Yiannakoulias Nikolaos W, Svenson Lawrence W
Public Health Surveillance, Alberta Health and Wellness, Edmonton, Alberta, Canada.
Ann N Y Acad Sci. 2007 Apr;1102:135-48. doi: 10.1196/annals.1408.010.
The appearance and spread of West Nile virus (WNv) in North America represent a recent example of how mosquito-borne diseases can develop in new settings. Understanding the epidemiological, biological, and geographical aspects of WNv is critical to developing a greater understanding of how newly emerging, migrating, or evolving vector-borne infectious disease can develop globally. To aid in the allocation of resources that mitigate future outbreaks and to better understand the geographic nature of WNv in the North American prairies, we employ spatial and nonspatial modeling methods to predict municipal-level risk of human WNv infection rates. We use data based on a combination of routinely collected electronic data sources. Our findings suggest general agreement between spatial and nonspatial approaches, and results are consistent with seroprevalence-based estimates. We suggest that spatial models based on administrative data can offer estimates of relative risk in human populations at less cost, and in a timelier manner than estimates based on serology specimens.
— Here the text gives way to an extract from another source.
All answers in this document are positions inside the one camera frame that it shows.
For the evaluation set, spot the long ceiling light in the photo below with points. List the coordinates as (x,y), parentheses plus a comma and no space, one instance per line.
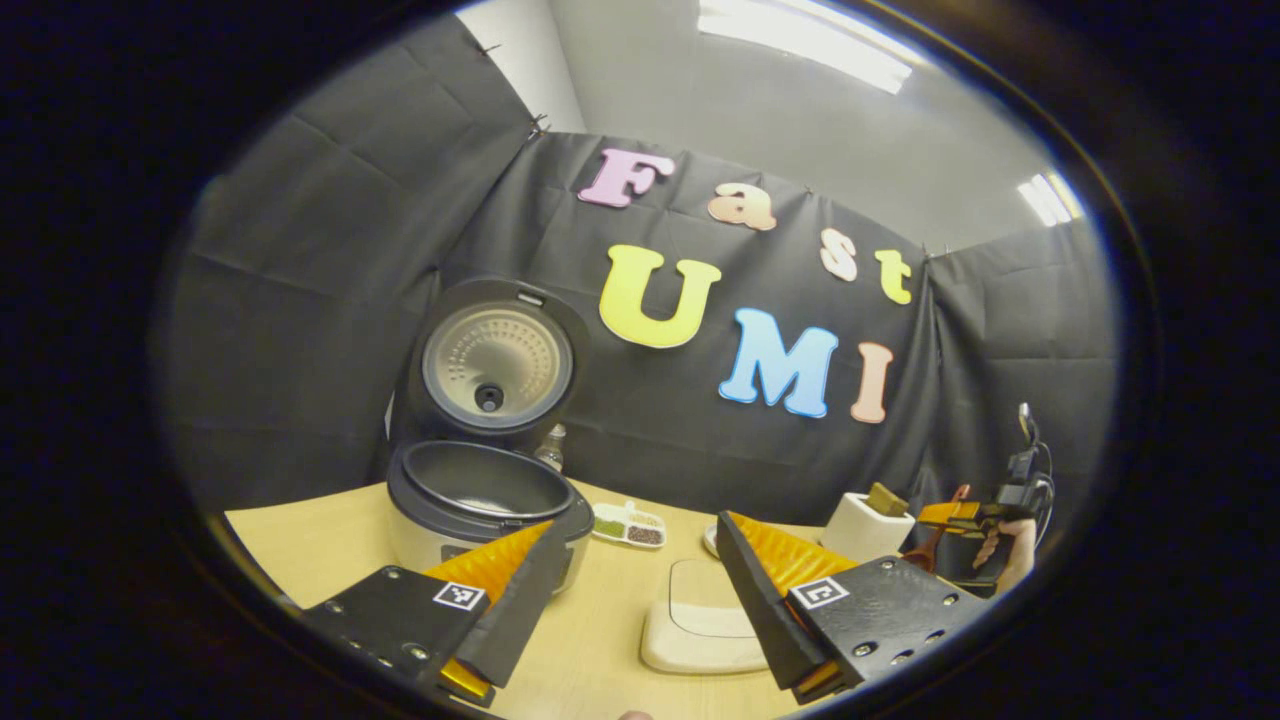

西尼罗河病毒(WNv)在北美的出现和传播代表了一个近期的例子,说明了蚊媒疾病如何在新环境中发展。了解WNv的流行病学、生物学和地理方面对于更深入理解新出现、迁移或演变的媒介传播传染病如何在全球发展至关重要。为了有助于分配资源以减轻未来的疫情爆发,并更好地了解北美大草原上WNv的地理特征,我们采用空间和非空间建模方法来预测市级层面人类WNv感染率的风险。我们使用基于常规收集的电子数据源组合的数据。我们的研究结果表明空间和非空间方法之间总体一致,结果与基于血清阳性率的估计一致。我们建议基于行政数据的空间模型能够以比基于血清学标本的估计更低的成本、更及时地提供人群相对风险的估计。